Het conceptbesluit betreffende het register voor gerechtstolken en beëdigd vertalers bevat een verdere uitwerking van deze door de wet geformuleerde basiseisen. De commissie ziet de nieuwe regelingen als een belangrijke vooruitgang ten opzichte van de oude situatie, waarin gerechten eigen kwaliteitseisen aanleggen en politiediensten soms volstrekt oncontroleerbaar gebruik maken van tolken en vertalers waaraan geen objectief meetbare kwaliteitseisen worden gesteld.
De commissie wil slechts nog een vraagteken plaatsen bij het door het definitieve wetsvoorstel en het conceptbesluit geformuleerde overgangsrecht. Zoals de Nota van Toelichting aangeeft, gaan de tolken en vertalers die definitief staan ingeschreven in het bestaande kwaliteitsregister automatisch over naar het nieuwe wettelijk register. Zij behoeven geen verzoek tot inschrijving meer te doen. Deze overgangsregeling lijkt in het bijzonder gericht op de continuïteit van aanbod van tolken en vertalers voor het juridisch bedrijf. De vraag is echter of met deze regeling niet teveel afbreuk wordt gedaan aan juist datgene dat met de nieuwe wetgeving wordt beoogd. Het is namelijk niet helder op basis van welke kwaliteitseisen de eerdere definitieve registratie van deze tolken en vertalers heeft plaats gevonden. Zijn dit de thans bij wet voorgestelde kwaliteitseisen of kon men de afgelopen jaren automatisch op grond van bijvoorbeeld anciënniteit in het kwaliteitsregister worden geregistreerd? Eerst na verloop van vijf jaar na inwerkingtreding van de nieuwe wet zullen deze automatisch in het nieuwe wettelijk register ingeschreven tolken en vertalers daadwerkelijk moeten aantonen over de wettelijk vereiste competentie te beschikken. Vóór dat moment is er geen helderheid over hun kwalificaties. Deze onduidelijkheid lijkt een directe ondergraving van de doelstelling van de nieuwe wet, dat wil zeggen transparantie over de kwaliteit en integriteit van gerechtstolken en beëdigd vertalers.

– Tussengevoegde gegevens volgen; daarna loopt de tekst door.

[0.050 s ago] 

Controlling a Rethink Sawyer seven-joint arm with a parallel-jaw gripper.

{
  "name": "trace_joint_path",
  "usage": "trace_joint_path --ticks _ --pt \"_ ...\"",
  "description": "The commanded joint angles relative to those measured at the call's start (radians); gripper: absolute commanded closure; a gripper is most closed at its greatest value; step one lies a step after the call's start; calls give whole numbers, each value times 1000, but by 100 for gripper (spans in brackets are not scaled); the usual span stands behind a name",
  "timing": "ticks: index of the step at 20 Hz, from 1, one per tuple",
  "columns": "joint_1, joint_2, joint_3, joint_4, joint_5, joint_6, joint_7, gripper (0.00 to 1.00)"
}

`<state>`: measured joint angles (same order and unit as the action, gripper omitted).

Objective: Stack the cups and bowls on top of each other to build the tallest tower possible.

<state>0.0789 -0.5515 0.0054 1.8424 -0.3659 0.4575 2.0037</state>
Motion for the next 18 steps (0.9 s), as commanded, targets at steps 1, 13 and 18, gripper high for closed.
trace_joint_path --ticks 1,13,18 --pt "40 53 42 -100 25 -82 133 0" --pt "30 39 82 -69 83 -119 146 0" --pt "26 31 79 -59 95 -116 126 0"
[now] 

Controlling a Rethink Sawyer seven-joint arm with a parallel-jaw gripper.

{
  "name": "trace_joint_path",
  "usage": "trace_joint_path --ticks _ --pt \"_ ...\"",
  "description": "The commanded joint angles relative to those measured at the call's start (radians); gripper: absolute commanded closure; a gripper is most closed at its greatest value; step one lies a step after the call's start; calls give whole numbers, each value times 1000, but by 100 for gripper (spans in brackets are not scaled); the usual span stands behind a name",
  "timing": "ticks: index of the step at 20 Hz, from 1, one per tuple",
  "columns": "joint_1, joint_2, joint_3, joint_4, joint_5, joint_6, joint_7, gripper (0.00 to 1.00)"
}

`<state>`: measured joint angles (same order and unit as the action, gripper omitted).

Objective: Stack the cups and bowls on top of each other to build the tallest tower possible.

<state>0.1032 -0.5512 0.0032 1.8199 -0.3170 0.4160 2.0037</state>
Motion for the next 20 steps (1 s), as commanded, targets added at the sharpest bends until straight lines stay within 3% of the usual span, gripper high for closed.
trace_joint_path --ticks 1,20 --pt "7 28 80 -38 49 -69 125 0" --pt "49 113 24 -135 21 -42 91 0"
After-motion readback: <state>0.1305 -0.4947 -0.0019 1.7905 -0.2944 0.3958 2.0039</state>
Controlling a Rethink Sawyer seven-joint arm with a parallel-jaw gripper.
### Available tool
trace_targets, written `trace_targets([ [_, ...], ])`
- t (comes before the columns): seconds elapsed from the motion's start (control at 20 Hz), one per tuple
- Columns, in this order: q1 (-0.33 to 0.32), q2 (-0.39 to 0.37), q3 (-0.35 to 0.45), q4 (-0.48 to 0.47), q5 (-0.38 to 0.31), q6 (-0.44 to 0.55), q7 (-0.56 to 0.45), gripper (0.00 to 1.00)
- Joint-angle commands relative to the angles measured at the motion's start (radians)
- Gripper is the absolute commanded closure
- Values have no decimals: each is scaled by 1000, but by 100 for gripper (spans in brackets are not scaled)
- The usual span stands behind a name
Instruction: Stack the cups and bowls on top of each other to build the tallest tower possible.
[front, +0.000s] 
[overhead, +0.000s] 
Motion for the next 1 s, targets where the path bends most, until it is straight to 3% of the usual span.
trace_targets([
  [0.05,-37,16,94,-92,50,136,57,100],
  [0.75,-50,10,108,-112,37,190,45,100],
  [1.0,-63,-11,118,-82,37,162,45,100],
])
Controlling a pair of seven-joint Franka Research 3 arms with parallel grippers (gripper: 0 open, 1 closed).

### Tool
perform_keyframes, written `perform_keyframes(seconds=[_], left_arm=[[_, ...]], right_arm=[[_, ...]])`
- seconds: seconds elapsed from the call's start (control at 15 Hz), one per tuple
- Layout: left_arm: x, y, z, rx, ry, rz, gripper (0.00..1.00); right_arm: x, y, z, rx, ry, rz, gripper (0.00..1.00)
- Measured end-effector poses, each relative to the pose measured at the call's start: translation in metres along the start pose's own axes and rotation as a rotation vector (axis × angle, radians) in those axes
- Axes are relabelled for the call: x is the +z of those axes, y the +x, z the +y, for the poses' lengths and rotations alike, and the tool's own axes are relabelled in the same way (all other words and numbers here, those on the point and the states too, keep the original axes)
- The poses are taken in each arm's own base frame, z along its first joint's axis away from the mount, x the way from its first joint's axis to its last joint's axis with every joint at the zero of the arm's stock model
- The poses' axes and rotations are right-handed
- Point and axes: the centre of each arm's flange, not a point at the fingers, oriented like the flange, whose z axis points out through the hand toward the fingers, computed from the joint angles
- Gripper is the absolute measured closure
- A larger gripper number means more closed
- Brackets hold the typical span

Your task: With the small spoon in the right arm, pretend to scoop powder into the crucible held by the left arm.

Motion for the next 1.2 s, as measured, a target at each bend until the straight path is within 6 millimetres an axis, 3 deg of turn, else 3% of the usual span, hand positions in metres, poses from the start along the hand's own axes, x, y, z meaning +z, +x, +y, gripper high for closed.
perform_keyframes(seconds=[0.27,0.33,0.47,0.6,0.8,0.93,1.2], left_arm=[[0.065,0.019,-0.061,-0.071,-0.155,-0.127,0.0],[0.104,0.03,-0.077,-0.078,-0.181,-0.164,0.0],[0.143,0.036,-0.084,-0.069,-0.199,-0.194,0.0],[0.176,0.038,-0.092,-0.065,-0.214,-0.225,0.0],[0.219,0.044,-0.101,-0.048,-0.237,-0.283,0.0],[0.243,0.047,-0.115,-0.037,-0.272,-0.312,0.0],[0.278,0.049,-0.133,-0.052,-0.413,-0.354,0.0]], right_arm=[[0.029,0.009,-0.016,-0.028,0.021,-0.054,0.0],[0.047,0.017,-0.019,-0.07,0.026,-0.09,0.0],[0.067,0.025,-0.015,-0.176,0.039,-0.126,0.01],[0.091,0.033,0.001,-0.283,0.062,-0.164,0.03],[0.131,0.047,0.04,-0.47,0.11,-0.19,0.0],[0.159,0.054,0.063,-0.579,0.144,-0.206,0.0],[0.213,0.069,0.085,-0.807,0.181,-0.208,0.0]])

In dit verband doet ook artikel 2 van het conceptbesluit nog vragen rijzen. Dit artikel geeft een opsomming van de competenties waaraan tolken en vertalers in de toekomst zullen moeten voldoen. Of er aan gerechtstolken andere kwaliteitseisen zullen worden gesteld dan aan de beëdigd vertalers blijft echter onduidelijk in het conceptbesluit, terwijl niet ontkend kan worden dat beide professies om uiteenlopende kennis en vaardigheden vragen.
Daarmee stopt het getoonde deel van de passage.